Task instructions:
In the material below, find the line with "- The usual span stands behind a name" and the line with "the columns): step". Output exactly those two lines and all lines between them, leaving out pictures.

Data supplied:

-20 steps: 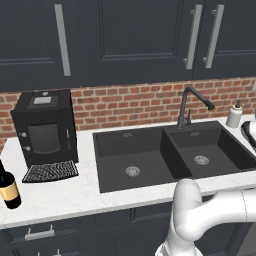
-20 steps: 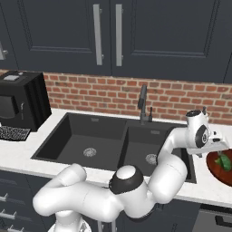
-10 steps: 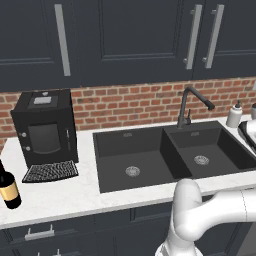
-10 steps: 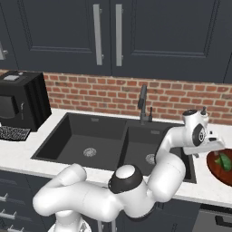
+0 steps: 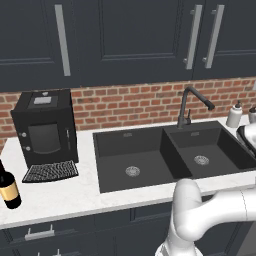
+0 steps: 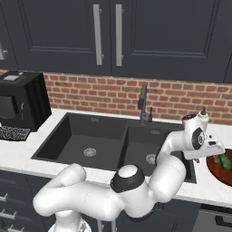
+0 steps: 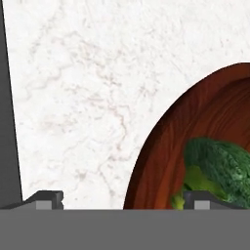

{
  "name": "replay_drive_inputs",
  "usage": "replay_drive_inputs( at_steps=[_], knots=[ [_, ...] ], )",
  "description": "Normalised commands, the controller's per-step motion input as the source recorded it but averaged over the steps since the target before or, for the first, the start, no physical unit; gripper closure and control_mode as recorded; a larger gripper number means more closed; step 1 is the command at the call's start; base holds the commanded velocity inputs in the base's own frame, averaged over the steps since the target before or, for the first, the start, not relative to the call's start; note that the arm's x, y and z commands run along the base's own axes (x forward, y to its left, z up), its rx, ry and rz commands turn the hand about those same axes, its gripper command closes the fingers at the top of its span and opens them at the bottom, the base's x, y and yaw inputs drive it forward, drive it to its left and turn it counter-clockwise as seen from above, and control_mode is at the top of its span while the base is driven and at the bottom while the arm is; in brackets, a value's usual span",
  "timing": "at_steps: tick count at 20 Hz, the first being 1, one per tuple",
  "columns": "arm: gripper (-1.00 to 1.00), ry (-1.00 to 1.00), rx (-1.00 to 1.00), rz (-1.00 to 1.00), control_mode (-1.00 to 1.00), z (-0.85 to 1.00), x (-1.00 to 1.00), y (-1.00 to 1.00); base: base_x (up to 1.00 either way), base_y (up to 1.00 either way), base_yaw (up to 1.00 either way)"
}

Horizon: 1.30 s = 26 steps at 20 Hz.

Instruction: Pick the broccoli from the sink and place it in the bowl. Then pick the bowl and place it in the microwave. Then close the microwave door and press the start button.

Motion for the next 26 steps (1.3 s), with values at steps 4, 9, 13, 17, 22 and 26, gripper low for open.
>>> replay_drive_inputs(
  at_steps=[4,9,13,17,22,26],
  knots=[
    [-1.00,0.07,0.00,0.00,-1.00,-0.26,0.00,-0.37,0.00,0.00,0.00],
    [1.00,0.02,0.00,0.00,-1.00,-0.18,0.00,-0.30,0.00,0.00,0.00],
    [1.00,0.00,0.00,0.00,-1.00,-0.09,-0.01,-0.15,0.00,0.00,0.00],
    [1.00,0.00,0.00,0.00,-1.00,-0.08,-0.13,-0.05,0.00,0.00,0.00],
    [1.00,0.00,0.00,0.00,-1.00,-0.07,-0.17,0.00,0.00,0.00,0.00],
    [1.00,0.00,0.00,0.00,-1.00,0.00,-0.05,0.00,0.00,0.00,0.00]
  ],
)
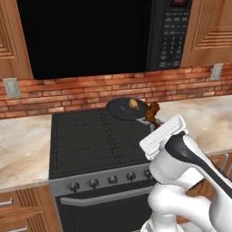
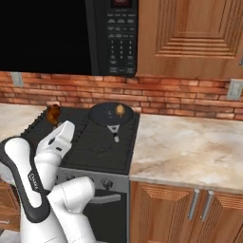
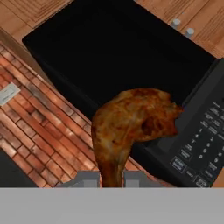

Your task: Take the chicken drumsticks from the pan and place one on each plate on the dining counter.

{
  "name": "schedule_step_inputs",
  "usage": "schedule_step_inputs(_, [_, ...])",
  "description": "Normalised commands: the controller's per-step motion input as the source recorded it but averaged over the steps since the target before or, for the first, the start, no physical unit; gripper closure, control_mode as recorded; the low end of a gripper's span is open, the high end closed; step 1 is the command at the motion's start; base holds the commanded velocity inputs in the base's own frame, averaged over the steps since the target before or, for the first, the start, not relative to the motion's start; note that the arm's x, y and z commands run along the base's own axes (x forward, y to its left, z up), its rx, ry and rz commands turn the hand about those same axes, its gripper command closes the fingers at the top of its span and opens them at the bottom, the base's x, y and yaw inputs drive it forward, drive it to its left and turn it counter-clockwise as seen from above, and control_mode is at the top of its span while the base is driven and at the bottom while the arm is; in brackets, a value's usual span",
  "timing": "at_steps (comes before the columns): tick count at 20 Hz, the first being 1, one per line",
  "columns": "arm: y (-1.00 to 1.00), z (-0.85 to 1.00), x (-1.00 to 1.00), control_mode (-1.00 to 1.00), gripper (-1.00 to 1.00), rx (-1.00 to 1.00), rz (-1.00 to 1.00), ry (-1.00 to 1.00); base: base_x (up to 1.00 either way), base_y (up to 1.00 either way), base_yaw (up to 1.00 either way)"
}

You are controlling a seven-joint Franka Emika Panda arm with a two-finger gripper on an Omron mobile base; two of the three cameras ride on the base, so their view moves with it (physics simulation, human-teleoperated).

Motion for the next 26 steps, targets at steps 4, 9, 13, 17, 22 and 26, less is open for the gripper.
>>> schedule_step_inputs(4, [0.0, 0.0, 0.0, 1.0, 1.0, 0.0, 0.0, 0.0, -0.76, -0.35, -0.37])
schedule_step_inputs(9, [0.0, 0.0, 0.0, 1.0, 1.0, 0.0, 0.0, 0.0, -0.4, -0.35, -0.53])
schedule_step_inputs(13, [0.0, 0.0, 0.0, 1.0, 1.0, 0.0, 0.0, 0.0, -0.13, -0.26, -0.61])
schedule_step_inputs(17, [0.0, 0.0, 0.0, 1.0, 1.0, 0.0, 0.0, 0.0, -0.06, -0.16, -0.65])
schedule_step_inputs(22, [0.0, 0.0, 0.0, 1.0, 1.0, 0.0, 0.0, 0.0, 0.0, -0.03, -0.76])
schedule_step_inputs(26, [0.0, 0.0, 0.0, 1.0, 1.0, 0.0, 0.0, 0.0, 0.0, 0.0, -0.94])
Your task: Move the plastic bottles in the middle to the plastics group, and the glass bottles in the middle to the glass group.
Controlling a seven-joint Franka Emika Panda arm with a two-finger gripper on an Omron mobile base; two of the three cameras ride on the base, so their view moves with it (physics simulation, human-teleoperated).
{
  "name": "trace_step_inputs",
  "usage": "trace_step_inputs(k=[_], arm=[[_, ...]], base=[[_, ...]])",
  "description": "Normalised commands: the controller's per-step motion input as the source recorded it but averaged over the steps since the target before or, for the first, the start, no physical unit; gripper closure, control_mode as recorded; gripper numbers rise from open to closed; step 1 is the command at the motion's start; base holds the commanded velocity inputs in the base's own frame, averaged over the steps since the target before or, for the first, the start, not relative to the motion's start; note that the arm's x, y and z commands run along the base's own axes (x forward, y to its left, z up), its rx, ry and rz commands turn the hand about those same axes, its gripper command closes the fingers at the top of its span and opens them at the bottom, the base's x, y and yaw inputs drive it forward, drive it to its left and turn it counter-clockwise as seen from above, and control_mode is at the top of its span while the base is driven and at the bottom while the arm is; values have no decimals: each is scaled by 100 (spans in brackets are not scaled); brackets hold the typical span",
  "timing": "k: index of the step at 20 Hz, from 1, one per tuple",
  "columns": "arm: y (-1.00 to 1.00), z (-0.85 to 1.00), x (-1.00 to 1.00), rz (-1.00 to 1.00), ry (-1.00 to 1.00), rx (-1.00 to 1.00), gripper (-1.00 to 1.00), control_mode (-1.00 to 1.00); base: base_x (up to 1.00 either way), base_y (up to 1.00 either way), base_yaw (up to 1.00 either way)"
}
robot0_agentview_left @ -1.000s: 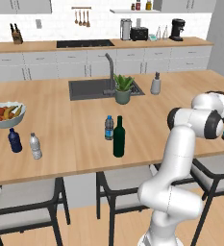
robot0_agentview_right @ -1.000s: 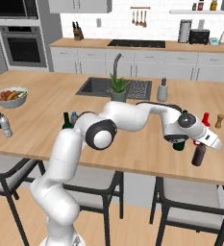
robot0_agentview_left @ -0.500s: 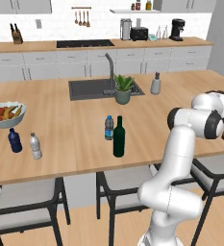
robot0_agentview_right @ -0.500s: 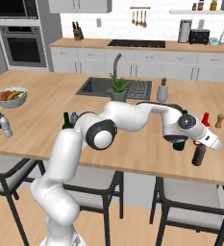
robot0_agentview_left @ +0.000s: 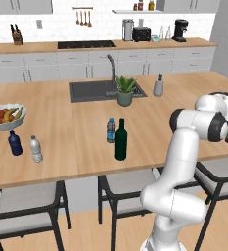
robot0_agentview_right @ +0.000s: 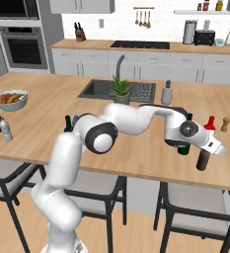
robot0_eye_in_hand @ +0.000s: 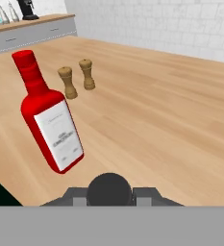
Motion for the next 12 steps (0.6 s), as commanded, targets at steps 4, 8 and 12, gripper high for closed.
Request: trace_step_inputs(k=[4, 8, 12], arm=[[25, -2, -5, 0, 0, -2, 100, -100], [28, -3, -4, 0, 0, -2, 100, -100], [8, -9, 0, 0, -6, -1, 100, -100]], base=[[0, 0, 0], [0, 0, 0], [0, 0, 0]])
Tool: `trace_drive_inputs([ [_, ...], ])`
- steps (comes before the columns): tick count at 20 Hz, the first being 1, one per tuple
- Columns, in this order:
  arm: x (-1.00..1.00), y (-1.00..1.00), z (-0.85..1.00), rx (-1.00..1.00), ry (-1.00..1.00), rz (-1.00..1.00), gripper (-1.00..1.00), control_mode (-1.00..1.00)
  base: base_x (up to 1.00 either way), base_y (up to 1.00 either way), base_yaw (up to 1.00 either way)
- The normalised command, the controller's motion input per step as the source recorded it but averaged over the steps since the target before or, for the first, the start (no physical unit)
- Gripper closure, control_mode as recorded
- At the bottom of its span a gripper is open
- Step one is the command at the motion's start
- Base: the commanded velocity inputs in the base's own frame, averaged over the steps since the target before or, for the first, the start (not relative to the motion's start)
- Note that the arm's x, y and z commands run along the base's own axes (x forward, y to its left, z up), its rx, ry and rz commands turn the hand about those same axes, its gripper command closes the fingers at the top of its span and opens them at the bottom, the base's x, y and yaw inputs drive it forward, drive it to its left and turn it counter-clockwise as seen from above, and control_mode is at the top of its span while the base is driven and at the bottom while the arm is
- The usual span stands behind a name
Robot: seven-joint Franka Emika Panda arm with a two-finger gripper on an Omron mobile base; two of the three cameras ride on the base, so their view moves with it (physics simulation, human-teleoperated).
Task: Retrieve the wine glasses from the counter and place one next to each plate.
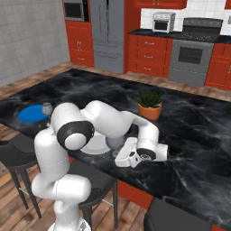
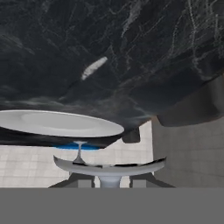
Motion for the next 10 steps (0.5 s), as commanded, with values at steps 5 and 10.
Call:
trace_drive_inputs([
  [5, 0.13, 0.00, -0.14, 0.00, 0.00, 0.00, 1.00, -1.00, 0.00, 0.00, 0.00],
  [10, 0.18, 0.00, -0.13, 0.00, 0.00, 0.00, 1.00, -1.00, 0.00, 0.00, 0.00],
])
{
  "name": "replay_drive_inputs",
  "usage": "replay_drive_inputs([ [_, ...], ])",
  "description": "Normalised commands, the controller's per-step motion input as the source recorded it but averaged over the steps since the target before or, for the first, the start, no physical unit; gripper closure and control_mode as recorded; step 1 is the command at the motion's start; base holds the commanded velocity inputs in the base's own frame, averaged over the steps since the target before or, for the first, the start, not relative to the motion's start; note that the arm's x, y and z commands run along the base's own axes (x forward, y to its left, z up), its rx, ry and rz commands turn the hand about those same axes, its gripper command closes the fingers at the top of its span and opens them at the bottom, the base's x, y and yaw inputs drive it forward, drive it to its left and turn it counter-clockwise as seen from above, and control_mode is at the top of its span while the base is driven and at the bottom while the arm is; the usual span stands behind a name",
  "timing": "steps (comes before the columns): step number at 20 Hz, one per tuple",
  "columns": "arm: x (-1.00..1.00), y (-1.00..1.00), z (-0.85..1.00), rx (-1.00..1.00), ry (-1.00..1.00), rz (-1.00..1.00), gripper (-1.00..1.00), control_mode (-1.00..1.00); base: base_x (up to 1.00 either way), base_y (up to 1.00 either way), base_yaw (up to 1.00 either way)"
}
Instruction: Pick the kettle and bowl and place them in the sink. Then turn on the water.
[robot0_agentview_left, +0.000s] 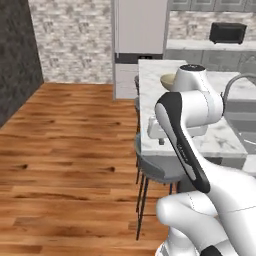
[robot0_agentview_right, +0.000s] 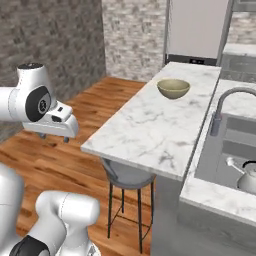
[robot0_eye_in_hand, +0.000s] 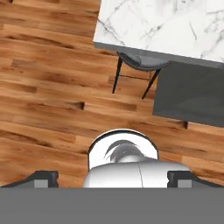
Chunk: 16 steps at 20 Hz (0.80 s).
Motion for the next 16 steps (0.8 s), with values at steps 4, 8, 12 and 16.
replay_drive_inputs([
  [4,0.0,0.0,0.0,0.0,0.0,0.0,-1.0,1.0,0.24,0.97,-0.37],
  [8,0.0,0.0,0.0,0.0,0.0,0.0,-1.0,1.0,0.34,0.94,-0.41],
  [12,0.0,0.0,0.0,0.0,0.0,0.0,-1.0,1.0,0.51,0.86,-0.4],
  [16,0.0,0.0,0.0,0.0,0.0,0.0,-1.0,1.0,0.71,0.9,-0.35],
])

Written solution:
- The usual span stands behind a name
Robot: seven-joint Franka Emika Panda arm with a two-finger gripper on an Omron mobile base; two of the three cameras ride on the base, so their view moves with it (physics simulation, human-teleoperated).
Task: Retrieve the wine glasses from the counter and place one next to each plate.
Motion for the next 10 steps (0.5 s), as commanded, with values at steps 5 and 10.
Call:
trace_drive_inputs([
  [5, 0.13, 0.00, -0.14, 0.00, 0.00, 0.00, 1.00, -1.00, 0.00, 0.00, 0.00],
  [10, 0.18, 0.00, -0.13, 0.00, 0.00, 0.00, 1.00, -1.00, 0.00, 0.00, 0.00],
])
{
  "name": "replay_drive_inputs",
  "usage": "replay_drive_inputs([ [_, ...], ])",
  "description": "Normalised commands, the controller's per-step motion input as the source recorded it but averaged over the steps since the target before or, for the first, the start, no physical unit; gripper closure and control_mode as recorded; step 1 is the command at the motion's start; base holds the commanded velocity inputs in the base's own frame, averaged over the steps since the target before or, for the first, the start, not relative to the motion's start; note that the arm's x, y and z commands run along the base's own axes (x forward, y to its left, z up), its rx, ry and rz commands turn the hand about those same axes, its gripper command closes the fingers at the top of its span and opens them at the bottom, the base's x, y and yaw inputs drive it forward, drive it to its left and turn it counter-clockwise as seen from above, and control_mode is at the top of its span while the base is driven and at the bottom while the arm is; the usual span stands behind a name",
  "timing": "steps (comes before the columns): step number at 20 Hz, one per tuple",

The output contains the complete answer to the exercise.